Curiosity is part of that capability. AI development moves quickly enough that a developer who stops testing tools, comparing approaches, and learning from failures can fall behind even while using a powerful model. For me, the goal is not to automate the maximum possible amount of work. It is to increase the amount of high-quality work I can complete without weakening ownership or evidence.
It was also valuable to hear Guillermo Rauch's perspective as the person leading Vercel. His contribution placed the individual workflow patterns inside a broader change in how developers design, deploy, and operate software.

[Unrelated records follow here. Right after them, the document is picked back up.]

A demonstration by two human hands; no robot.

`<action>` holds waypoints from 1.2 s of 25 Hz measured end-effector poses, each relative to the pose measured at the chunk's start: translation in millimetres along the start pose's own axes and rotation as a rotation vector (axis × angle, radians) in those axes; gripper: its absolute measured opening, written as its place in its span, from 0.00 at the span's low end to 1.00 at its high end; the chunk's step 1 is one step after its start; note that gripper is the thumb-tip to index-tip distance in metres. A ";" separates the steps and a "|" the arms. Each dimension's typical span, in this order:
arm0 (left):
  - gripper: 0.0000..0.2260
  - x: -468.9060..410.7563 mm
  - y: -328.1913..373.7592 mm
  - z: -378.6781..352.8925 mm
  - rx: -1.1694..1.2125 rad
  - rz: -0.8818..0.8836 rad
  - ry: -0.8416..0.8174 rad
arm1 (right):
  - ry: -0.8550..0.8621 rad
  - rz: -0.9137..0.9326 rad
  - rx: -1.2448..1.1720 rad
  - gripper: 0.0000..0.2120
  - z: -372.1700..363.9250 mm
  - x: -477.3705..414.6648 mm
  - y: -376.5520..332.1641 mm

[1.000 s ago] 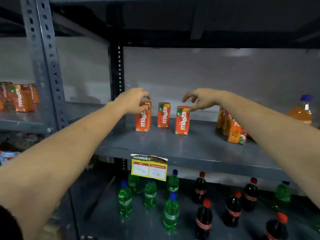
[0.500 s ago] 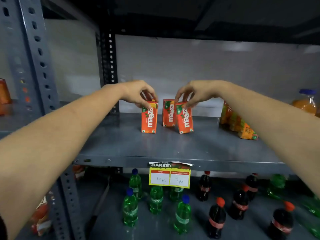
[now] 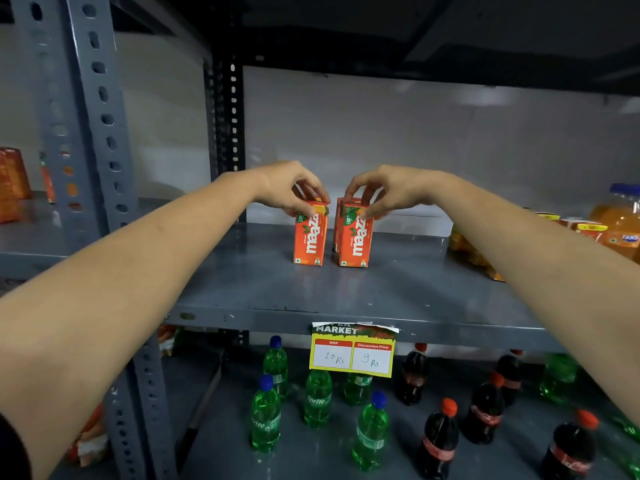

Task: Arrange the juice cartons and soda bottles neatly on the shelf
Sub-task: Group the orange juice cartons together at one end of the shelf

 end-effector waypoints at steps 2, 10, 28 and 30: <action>0.16 1.8 -2.2 -2.2 0.034 0.022 0.024 | -0.004 0.010 0.006 0.18 0.1 1.9 -2.4; 0.26 38.3 -53.7 -58.0 0.385 0.307 0.393 | 0.236 -0.266 -0.683 0.25 -54.3 31.2 37.5; 0.23 36.6 -53.7 -70.9 0.784 0.336 0.459 | 0.344 -0.273 -1.063 0.20 -87.1 35.2 40.6; 0.21 37.0 -50.9 -71.3 0.799 0.323 0.461 | 0.326 -0.268 -1.073 0.19 -86.7 35.5 39.6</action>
Point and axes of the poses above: each hand's wrist, its own x-axis away from the middle knuckle, its own z-axis out of the back of the hand, y = z × x, the point moved 4 cm from there along -x, towards the middle knuckle, and after that the axes turned 9 degrees about y, right-handed, at the moved point
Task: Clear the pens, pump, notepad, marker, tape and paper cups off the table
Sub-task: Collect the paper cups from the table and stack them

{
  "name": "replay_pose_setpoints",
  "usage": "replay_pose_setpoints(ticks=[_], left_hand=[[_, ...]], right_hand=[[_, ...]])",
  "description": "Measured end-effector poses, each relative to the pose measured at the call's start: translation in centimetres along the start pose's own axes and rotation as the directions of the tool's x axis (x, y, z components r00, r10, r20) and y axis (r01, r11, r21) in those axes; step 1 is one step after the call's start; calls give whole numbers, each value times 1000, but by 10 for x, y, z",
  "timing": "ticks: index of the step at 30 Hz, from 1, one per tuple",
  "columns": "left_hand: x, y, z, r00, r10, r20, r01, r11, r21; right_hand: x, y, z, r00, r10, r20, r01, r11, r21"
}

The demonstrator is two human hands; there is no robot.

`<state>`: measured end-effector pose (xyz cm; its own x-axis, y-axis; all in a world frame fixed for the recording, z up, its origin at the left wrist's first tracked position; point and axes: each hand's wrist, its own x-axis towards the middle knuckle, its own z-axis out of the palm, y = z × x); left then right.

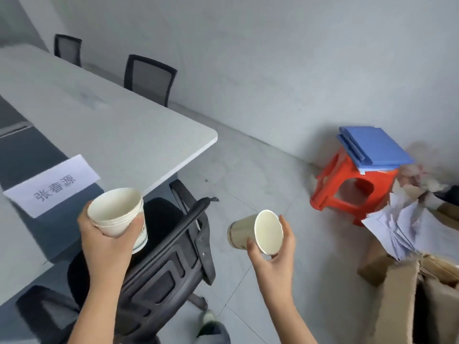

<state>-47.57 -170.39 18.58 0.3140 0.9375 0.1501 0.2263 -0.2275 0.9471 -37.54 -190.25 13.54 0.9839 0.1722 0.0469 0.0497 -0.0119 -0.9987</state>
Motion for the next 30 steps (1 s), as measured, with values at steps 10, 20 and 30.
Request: replay_pose_setpoints(ticks=[10, 20, 30], left_hand=[[109, -34, 0, 973, -138, -184, 127, 989, -71], [128, -75, -23, 897, -224, -380, 245, 970, 5], [126, -79, -36, 846, -185, -500, 266, 959, 95]], right_hand=[[95, -31, 122, 975, -189, 115, 193, 981, -29], [131, -24, 235, 785, -72, 615, 220, 961, -168], [178, 8, 324, 596, 49, 801, 419, 833, -362]])
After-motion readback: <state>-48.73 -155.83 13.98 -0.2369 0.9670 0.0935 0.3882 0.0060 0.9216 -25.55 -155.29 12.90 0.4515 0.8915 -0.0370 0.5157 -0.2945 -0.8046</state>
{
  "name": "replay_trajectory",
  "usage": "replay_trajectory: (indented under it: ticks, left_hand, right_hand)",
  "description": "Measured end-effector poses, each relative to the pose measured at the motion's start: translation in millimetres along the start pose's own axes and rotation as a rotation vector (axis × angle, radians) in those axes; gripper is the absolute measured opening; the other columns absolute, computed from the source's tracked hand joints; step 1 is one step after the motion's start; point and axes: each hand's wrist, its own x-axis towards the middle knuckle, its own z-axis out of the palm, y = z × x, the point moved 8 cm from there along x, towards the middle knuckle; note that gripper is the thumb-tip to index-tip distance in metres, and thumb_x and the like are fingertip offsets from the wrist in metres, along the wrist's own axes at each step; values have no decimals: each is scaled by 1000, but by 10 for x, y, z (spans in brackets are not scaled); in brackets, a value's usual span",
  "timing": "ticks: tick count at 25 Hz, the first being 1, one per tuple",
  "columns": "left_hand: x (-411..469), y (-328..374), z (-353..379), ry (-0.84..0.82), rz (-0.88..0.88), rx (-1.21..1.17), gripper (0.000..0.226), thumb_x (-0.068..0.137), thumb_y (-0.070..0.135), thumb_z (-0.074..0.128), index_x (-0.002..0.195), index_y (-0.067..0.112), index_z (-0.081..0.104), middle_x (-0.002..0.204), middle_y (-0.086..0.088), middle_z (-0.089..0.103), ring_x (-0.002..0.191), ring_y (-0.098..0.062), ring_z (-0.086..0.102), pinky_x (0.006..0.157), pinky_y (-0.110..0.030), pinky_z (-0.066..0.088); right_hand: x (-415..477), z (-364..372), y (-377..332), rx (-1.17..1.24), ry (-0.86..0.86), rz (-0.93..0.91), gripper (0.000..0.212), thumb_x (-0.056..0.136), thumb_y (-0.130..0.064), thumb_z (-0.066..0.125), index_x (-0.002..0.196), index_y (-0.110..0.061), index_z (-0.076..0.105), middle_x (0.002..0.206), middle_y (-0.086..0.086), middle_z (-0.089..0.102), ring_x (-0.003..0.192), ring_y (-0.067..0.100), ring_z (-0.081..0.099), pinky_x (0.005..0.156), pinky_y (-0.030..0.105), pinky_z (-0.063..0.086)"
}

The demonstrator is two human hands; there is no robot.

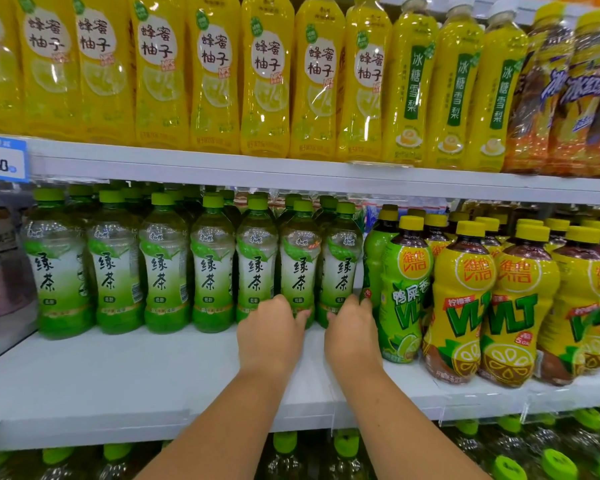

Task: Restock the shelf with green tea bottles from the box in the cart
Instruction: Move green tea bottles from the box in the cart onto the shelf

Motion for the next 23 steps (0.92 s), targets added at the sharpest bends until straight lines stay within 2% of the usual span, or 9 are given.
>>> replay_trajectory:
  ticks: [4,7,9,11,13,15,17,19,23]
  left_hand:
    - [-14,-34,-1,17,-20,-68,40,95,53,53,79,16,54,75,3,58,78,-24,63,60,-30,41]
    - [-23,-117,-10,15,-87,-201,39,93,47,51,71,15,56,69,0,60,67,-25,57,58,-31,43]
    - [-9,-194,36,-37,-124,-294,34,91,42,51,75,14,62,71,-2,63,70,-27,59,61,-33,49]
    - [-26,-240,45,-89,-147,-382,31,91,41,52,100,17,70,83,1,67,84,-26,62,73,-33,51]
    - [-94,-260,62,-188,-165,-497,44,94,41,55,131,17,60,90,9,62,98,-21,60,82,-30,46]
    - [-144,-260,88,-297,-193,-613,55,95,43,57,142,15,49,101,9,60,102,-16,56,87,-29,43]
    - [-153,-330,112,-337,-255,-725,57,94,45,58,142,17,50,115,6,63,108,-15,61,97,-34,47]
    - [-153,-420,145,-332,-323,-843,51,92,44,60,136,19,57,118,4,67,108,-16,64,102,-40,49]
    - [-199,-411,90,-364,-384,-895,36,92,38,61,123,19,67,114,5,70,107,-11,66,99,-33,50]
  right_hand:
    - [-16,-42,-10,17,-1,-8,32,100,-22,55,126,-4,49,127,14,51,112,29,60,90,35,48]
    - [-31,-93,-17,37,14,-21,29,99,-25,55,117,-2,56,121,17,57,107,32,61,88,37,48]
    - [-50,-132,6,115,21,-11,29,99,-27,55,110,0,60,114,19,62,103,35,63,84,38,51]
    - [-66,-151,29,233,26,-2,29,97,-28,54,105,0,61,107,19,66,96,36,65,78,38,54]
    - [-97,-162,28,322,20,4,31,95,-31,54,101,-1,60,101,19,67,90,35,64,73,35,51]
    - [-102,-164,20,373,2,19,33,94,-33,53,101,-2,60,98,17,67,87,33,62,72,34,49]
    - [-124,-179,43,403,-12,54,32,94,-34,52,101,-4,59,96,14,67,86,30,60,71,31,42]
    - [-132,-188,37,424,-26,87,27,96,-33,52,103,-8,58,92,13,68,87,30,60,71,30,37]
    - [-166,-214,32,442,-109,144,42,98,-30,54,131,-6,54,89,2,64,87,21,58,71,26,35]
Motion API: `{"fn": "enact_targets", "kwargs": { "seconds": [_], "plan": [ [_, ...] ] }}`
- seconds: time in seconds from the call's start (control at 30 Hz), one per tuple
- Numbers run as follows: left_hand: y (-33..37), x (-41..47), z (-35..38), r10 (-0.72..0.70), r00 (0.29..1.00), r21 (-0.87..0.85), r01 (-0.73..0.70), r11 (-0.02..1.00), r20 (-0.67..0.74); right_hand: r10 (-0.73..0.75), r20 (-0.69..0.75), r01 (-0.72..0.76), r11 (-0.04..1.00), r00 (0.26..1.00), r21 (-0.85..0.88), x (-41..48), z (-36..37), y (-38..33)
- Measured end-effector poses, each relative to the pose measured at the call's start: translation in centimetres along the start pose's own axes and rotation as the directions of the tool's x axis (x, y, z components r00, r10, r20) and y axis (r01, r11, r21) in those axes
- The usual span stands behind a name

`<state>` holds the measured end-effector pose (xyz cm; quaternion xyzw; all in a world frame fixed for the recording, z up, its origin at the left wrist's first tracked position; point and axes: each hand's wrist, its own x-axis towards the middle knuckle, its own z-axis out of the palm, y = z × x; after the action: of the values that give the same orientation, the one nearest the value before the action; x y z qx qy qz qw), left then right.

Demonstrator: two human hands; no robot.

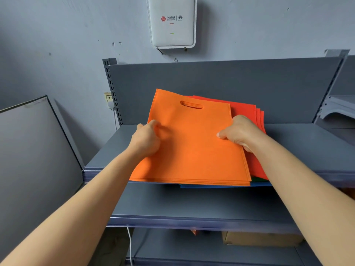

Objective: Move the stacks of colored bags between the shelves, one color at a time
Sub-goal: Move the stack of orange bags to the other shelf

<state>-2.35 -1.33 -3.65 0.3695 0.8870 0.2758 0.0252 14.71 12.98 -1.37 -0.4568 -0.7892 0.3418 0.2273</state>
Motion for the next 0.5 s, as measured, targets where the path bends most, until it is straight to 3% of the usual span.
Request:
{"fn": "enact_targets", "kwargs": {
  "seconds": [0.17, 0.5],
  "plan": [
    [-0.2, -0.6, -1.2, -0.004, 0.992, -0.019, 0.002, 1.000, -0.124, -0.172, -0.087, 0.162, 0.980, 0.981, -0.114, -0.2, 0.3, -1.0],
    [-0.9, -2.2, -3.7, 0.021, 0.936, -0.067, -0.047, 0.997, -0.350, -0.450, -0.257, 0.408, 0.890, 0.855, -0.203, -2.4, 1.0, -3.7]
  ]
}}
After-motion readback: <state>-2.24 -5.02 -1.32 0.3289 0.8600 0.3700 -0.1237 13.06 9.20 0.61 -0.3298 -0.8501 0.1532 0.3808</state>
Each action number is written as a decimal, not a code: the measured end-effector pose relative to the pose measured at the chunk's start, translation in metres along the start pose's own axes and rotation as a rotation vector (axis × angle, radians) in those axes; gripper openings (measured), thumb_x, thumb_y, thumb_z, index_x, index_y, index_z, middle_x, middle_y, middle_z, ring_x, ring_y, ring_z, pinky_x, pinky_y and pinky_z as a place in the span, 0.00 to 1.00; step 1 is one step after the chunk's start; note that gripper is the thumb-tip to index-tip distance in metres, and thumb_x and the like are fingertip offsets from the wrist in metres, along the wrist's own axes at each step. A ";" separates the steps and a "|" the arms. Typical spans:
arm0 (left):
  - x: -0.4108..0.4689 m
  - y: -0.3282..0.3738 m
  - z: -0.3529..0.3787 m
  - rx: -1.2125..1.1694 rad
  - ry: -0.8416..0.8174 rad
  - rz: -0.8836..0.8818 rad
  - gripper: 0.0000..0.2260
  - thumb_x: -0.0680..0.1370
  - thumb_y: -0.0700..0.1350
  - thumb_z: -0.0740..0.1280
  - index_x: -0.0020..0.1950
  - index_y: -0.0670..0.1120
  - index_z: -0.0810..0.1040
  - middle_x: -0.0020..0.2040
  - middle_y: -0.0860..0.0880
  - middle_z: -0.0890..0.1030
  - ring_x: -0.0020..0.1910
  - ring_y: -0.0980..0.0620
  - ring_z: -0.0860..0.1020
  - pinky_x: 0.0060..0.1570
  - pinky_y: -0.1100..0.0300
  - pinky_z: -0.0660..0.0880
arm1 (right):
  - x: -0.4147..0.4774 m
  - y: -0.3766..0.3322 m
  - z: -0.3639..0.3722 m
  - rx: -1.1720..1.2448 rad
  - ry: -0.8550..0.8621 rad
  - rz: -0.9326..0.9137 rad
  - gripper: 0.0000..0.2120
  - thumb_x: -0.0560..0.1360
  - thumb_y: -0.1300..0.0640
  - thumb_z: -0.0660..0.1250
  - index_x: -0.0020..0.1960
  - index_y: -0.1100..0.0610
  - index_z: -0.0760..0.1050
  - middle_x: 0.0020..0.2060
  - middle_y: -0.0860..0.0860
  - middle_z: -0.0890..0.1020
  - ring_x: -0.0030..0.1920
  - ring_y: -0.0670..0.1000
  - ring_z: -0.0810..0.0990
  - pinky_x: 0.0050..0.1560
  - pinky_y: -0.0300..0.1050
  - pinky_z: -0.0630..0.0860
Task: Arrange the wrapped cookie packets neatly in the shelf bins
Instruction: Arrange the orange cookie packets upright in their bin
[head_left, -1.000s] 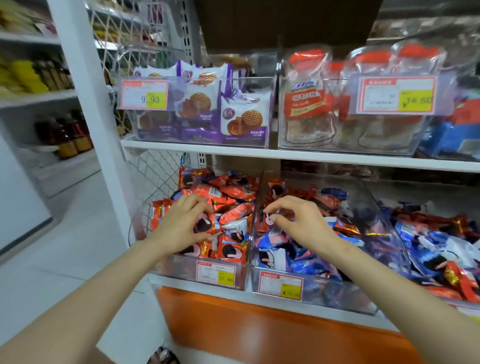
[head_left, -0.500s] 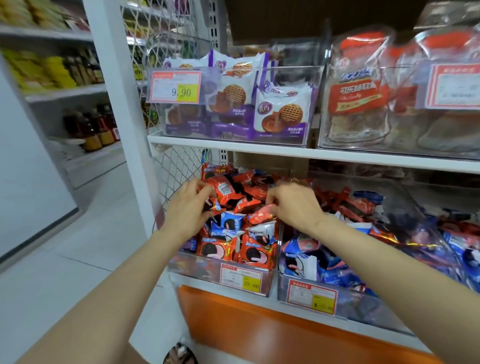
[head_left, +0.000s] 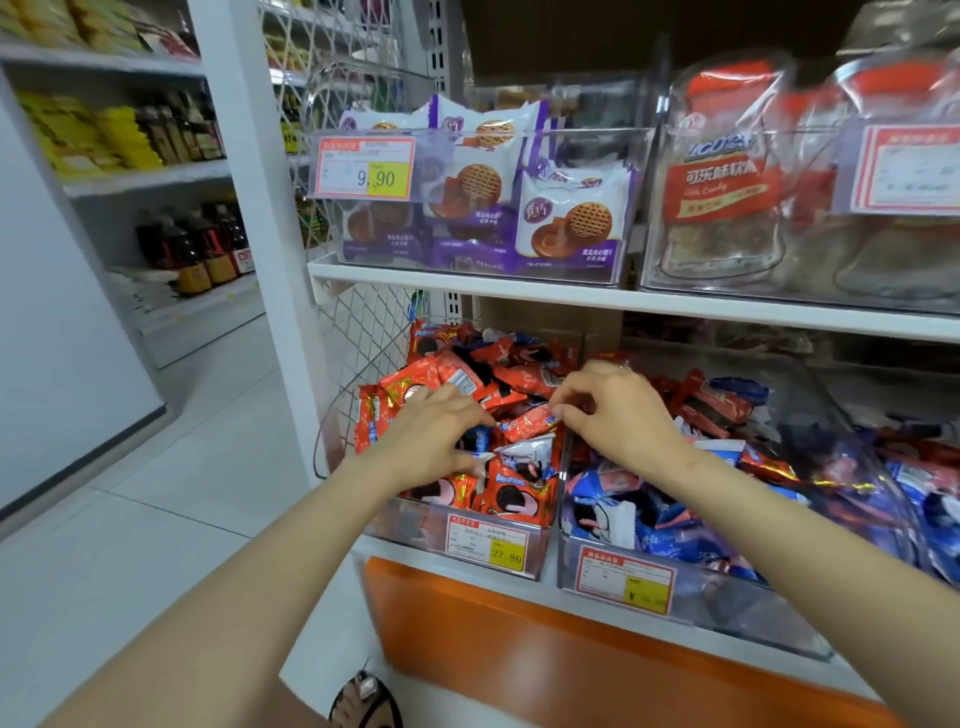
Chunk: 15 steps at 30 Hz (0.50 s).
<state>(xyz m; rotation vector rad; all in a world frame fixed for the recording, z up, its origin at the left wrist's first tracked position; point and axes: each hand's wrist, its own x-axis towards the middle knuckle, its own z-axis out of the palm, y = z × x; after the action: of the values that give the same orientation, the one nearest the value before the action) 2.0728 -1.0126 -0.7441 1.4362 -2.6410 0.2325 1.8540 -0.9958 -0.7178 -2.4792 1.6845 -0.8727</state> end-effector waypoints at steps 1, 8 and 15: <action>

What changed for me after the summit
“The useful part was not seeing an agent write code. It was seeing the surrounding workflow made explicit.”
- I will update my ticket workflow first, with clearer task classification, specialized paths, revision loops, and a human ideation gate before feature implementation.
- I will make deployment, review, maintenance, monitoring, and documentation responsibilities more explicit instead of leaving them as informal expectations.
- I will keep autonomy bounded by risk: an agent may execute a narrow task, but evidence and human responsibility remain part of the release decision.
- I will continue evaluating platforms such as Vercel for what they remove from the operational burden, while separating platform convenience from architectural lock-in and cost.
The best outcome was not a list of products to adopt. It was leaving with a specific process I wanted to change. The summit gave me useful language for work I already value: architecture over novelty, evidence over confidence, and controlled autonomy over uncontrolled speed.
I am grateful to Lars Grammel, Tjaž Silovšek, Boris Besemer, Guillermo Rauch, and the Astra AI and Vercel teams for showing how these systems are being built and operated in practice.
Programme source and evidence boundary
The official event page verifies the date, venue, speakers, and programme. My attendance and takeaways are my first-person account; I do not present them as statements made by every speaker.